Counting only lines below that contain the string "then", give the total as a single number.

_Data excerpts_
^^^^
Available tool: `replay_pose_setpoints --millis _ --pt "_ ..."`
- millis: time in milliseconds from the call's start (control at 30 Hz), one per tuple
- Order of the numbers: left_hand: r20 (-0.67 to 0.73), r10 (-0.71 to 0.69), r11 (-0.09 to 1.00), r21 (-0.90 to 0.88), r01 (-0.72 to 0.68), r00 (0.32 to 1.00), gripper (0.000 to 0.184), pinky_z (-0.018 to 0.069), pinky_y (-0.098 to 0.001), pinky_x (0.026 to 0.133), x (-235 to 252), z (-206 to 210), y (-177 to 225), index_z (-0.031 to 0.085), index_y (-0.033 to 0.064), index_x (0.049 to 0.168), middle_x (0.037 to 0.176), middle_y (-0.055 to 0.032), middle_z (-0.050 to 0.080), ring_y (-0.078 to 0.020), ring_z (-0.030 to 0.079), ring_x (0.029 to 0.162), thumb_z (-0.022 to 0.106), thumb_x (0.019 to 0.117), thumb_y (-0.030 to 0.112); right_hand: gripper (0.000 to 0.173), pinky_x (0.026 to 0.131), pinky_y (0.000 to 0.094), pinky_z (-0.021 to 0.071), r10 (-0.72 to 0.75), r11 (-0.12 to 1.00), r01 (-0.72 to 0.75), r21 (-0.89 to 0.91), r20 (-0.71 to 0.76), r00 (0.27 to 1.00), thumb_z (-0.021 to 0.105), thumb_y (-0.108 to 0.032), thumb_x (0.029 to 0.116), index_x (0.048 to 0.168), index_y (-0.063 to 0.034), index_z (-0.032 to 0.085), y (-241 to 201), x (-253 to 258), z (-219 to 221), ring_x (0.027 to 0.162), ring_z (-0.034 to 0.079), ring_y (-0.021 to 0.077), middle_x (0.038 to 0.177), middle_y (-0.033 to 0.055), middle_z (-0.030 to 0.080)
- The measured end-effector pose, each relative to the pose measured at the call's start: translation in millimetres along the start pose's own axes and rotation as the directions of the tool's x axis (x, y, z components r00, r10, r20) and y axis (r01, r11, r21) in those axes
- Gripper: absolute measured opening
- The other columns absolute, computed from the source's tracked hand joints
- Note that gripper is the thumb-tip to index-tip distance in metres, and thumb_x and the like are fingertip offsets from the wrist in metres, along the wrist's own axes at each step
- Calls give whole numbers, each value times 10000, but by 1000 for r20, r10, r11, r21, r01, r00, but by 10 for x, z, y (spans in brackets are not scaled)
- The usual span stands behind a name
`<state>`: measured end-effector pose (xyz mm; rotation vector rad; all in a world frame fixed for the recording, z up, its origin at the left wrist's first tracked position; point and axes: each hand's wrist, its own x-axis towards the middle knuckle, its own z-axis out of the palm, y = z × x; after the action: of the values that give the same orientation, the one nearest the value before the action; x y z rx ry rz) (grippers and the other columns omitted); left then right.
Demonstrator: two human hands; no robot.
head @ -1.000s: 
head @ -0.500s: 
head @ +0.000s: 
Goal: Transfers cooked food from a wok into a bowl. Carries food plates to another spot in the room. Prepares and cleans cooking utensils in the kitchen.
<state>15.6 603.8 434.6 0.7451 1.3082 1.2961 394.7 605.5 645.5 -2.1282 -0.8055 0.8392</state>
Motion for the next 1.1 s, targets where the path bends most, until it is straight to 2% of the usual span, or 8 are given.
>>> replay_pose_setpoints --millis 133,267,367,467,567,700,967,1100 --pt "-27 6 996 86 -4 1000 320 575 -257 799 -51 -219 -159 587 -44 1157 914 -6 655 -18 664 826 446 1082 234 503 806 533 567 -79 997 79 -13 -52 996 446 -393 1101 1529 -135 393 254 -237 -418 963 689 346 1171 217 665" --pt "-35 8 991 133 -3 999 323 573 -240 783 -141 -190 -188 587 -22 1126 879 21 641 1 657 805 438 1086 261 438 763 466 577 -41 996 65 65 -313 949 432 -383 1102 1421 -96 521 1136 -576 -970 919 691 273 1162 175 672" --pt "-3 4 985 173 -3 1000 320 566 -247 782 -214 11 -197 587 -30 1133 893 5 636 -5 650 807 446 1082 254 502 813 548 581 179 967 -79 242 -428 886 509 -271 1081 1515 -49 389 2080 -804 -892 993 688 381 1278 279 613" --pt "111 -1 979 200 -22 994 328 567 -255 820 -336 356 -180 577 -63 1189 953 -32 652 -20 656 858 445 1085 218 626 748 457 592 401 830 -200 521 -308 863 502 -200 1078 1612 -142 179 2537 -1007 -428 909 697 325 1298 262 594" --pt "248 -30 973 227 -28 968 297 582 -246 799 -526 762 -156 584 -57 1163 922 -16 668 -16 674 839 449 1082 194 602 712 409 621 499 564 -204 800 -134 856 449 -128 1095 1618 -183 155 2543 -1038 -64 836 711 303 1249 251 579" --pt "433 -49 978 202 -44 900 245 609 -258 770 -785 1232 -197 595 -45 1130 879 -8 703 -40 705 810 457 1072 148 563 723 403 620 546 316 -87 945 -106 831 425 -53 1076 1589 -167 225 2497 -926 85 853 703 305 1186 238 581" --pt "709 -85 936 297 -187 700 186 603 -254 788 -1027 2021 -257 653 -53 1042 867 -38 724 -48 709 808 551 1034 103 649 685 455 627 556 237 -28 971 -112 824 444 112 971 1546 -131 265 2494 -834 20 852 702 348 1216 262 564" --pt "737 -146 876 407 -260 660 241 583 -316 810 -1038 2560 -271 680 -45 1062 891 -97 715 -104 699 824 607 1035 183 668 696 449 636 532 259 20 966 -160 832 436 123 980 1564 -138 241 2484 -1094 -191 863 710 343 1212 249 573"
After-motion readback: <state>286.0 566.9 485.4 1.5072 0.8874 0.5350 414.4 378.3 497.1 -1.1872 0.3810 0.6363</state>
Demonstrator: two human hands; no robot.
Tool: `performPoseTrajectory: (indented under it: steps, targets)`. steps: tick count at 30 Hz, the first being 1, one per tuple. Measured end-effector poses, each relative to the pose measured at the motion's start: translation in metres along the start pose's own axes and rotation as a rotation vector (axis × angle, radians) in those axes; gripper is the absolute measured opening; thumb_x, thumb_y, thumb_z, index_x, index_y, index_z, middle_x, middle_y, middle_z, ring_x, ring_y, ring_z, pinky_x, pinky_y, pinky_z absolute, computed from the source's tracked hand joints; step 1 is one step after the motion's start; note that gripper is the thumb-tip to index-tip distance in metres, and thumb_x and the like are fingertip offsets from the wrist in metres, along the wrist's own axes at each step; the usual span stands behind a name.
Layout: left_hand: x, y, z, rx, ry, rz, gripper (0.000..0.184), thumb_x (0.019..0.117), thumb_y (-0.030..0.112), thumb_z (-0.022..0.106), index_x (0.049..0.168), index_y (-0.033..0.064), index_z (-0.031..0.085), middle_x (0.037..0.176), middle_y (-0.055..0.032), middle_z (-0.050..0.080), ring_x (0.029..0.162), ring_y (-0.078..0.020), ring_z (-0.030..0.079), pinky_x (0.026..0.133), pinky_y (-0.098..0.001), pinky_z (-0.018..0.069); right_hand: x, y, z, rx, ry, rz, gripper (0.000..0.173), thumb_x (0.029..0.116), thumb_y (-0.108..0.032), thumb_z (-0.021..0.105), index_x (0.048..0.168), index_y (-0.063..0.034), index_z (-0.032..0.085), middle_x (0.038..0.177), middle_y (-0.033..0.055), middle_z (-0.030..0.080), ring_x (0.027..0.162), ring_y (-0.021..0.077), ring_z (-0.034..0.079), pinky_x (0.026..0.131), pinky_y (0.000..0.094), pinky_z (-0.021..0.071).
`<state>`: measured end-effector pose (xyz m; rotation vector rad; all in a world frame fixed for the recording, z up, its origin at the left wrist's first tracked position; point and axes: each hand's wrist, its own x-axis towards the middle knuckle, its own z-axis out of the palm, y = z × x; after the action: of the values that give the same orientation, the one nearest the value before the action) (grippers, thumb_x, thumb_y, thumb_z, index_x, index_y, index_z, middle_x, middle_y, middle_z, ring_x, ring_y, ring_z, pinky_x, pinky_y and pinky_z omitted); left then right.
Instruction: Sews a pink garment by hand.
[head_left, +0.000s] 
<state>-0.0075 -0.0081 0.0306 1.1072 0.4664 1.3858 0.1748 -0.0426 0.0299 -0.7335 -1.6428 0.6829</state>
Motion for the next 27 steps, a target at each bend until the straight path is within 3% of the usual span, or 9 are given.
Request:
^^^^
_WRITTEN RESPONSE_
2